WHAT YOU NEED TO DO |
Which lines below contain the word "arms"? Copy each one.

RAW DATA |

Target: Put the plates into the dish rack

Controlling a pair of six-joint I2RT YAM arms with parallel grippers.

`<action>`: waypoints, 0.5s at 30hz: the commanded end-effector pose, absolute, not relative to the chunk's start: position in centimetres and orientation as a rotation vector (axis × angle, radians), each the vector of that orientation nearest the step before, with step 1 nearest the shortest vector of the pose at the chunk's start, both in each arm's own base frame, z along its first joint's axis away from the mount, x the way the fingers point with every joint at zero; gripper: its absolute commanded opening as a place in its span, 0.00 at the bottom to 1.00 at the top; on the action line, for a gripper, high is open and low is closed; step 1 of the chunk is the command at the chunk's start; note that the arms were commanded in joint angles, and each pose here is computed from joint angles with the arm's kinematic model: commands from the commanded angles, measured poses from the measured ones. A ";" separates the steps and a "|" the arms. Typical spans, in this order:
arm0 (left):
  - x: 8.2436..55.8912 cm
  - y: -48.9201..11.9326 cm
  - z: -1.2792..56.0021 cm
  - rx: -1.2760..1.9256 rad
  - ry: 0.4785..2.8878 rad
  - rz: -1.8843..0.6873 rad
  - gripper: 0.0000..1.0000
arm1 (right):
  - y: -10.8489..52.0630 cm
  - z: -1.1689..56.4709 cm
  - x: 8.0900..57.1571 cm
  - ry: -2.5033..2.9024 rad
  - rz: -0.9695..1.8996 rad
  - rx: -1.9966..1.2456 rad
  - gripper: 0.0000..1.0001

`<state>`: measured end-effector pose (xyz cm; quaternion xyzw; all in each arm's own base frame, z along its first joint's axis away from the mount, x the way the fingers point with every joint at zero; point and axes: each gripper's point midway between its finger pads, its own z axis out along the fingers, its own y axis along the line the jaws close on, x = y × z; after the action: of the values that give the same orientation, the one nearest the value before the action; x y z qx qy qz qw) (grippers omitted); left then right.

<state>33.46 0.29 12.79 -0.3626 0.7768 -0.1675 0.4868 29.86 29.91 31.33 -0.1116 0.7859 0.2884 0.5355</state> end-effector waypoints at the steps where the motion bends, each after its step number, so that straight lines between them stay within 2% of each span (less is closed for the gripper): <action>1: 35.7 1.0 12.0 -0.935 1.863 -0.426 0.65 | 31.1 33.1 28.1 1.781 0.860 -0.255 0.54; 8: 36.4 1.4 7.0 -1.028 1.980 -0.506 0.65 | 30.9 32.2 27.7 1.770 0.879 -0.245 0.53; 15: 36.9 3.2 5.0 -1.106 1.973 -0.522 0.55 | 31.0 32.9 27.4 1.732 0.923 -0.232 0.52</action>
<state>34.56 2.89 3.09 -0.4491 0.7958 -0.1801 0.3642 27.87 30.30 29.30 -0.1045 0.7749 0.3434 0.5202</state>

ANSWER FOR THIS EXERCISE |
Controlling a pair of six-joint I2RT YAM arms with parallel grippers.
`<action>`: waypoints, 0.5s at 30hz: the commanded end-effector pose, absolute, not relative to the chunk's start: position in centimetres and orientation as a rotation vector (axis × angle, radians), each the vector of that orientation nearest the step before, with step 1 nearest the shortest vector of the pose at the chunk's start, both in each arm's own base frame, z along its first joint's axis away from the mount, x the way the fingers point with every joint at zero; gripper: its absolute commanded opening as a place in its span, 0.00 at the bottom to 1.00 at the top; on the action line, for a gripper, high is open and low is closed; step 1 of the chunk is the command at the chunk's start; note that the arms were commanded in joint angles, and each pose here is computed from joint angles with the arm's kinematic model: commands from the commanded angles, measured poses from the measured ones. A ";" separates the steps and a "|" the arms. Typical spans, in this order:

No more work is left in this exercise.